You may be able to use an "electroless" silver plating tank to plate silver onto the PbO2. This is a plating tank that does not use plating current to but the silver onto the object to be plated. The silver deposits onto the object of its own accord. It is not the same as silvering mirrors, where a similar thing happens. The silver baths that are used for silvering mirrors will only put on a very thin deposit of silver and then will STOP plating. The true electroless plating tanks will go on depositing silver and build up a layer of silver of the required thickness that you want. Be very careful with silver electroless plating baths. If they are left lying around after the plating job is complete, very explosive compounds can form and will cause an explosion as soon as you touch the container. The following electroless silver plating baths are taken from US Patent No. 3,318,794. See http://ie.espacenet.com/ for the patent.
In the patent they discuss silvering the inside of a hollow cylindrical powdered Lead Dioxide/plastic polymer anode with silver using the following process:
Solution A:
15 g. silver nitrate in 1500 ml solution with enough ammonia so that the final pH is 10.

Solution B:
1 gram silver nitrate and 0.83 grams Rochelle salt in 500 ml water, boiled for 20 minutes and filtered

The anode cavity is washed with 5% NaOH and then filled with 460 ml A and 90 ml B

Electrolysis is carried out with a silver electrode hanging in the center (recall that this is plating the inside of a hollow PbO2 cylinder). The silver is plated on the Lead Dioxide until the process ceases, then a new solution is prepared and used to plated, etc. several times until a decent layer is deposited.
After this, copper is plated over the silver using with a bath made of 200g/L CuSO4 and 50g/L H2SO4.

Plating copper

Copper sulfate/sulfuric acid is the preferred copper plating bath in the electronics industry. Copper concentration in the 12-18 g/L range, sulfuric acid in the 200-250 g/L range and chloride in the 30-60 ppm range.
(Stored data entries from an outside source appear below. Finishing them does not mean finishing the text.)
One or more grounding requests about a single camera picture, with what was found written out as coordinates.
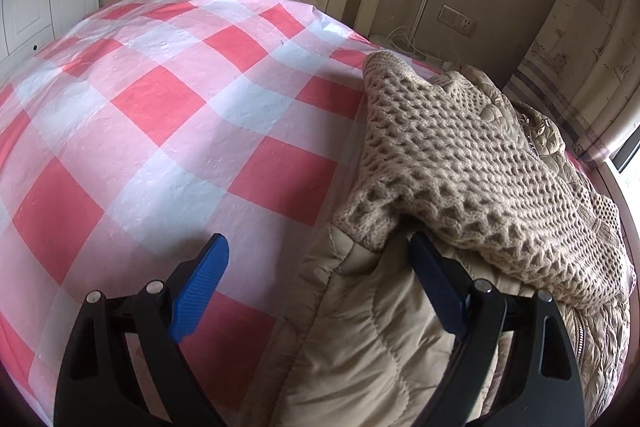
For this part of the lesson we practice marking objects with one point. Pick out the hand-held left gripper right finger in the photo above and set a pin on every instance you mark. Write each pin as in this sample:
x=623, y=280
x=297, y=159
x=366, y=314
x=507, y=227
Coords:
x=436, y=283

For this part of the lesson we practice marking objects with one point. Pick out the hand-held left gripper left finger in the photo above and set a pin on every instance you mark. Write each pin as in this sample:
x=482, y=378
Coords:
x=199, y=289

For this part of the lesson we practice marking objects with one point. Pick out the beige knit sweater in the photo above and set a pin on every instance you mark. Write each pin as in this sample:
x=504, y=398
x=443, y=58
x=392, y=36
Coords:
x=450, y=157

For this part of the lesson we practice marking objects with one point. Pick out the pink checked bed sheet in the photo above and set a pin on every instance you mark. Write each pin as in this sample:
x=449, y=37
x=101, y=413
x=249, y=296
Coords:
x=150, y=132

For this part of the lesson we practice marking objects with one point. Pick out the beige quilted jacket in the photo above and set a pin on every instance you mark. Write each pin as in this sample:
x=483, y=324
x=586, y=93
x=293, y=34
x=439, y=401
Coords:
x=360, y=349

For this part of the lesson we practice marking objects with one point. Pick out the printed curtain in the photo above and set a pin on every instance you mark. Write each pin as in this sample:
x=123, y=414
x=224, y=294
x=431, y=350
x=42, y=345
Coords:
x=580, y=42

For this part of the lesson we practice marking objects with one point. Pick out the wall socket panel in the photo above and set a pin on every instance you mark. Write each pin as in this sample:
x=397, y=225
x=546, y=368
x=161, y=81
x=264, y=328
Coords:
x=456, y=22
Levelling/carrier agent such as 2,000 polyethylene glycol and brightening agent such as an alkyl sulfonate both in the ppb/ppm range are essential for macro and micro level grain refining to enhance the hardness and tensile strength of the deposit. Without these additives the deposit will be matt in appearance and have both lower ductility and be more susceptible to cracking under thermal stress.
The proper control of these components is most easily determined using a Hull cell which allows you to visually compare the appearance of the deposit over a range of current densities. This is accomplished by angling the cathode at 45 degrees WRT the anode in a small plating cell (I can't recall the dimensions off the top off my head). These later two components are typically proprietary in nature and sold by electroplating chemical specialists such as Lea Ronal/Shipley, MacDermid Chemical, Atotech USA.
The cathode is the piece that is being plated the anode in this case would be a copper bar or basket with copper balls or chips.
The bath must be aerated at the cathode to prevent burning (soft powdery copper deposition). The cathodic current density is typically in the 12 to 18 ASF (13 to 19mA/cm^2) range for the Cu/H2SO4 ratio outlined above.
Regarding the chloride...it's use pertains to a copper sulfate plating bath. The purpose is to aid in uniform dissolution of the copper anode as the cupric ions are deposited onto the piece your plating. Chloride becomes a component of the black film that forms on the anode (along with the organic additives). The film forms as the copper in the anode dissolves to replace the cupric ions as the plate onto the cathode (your product). It is usually added in the form of HCl but NaCl works as well.

Copper plating by TB

Purifying sterling silver

Dissolve your sterling silver in nitric acid; a bit of heat will help if your acid is dilute. Next, precipitate the silver as the chloride, AgCl, by adding an excess of NaCl solution. Wash your precipitate and then reduce it to metallic silver by one of the following methods:

1) Add an excess of NaOH solution and heat to boiling/ nearly boiling. Add either glucose (dextrose) or formaldehyde solution, a little at a time, until all the AgCl is reduced to metallic silver. (The resultant silver powder is grey. not shiny) This method only takes less than an hour.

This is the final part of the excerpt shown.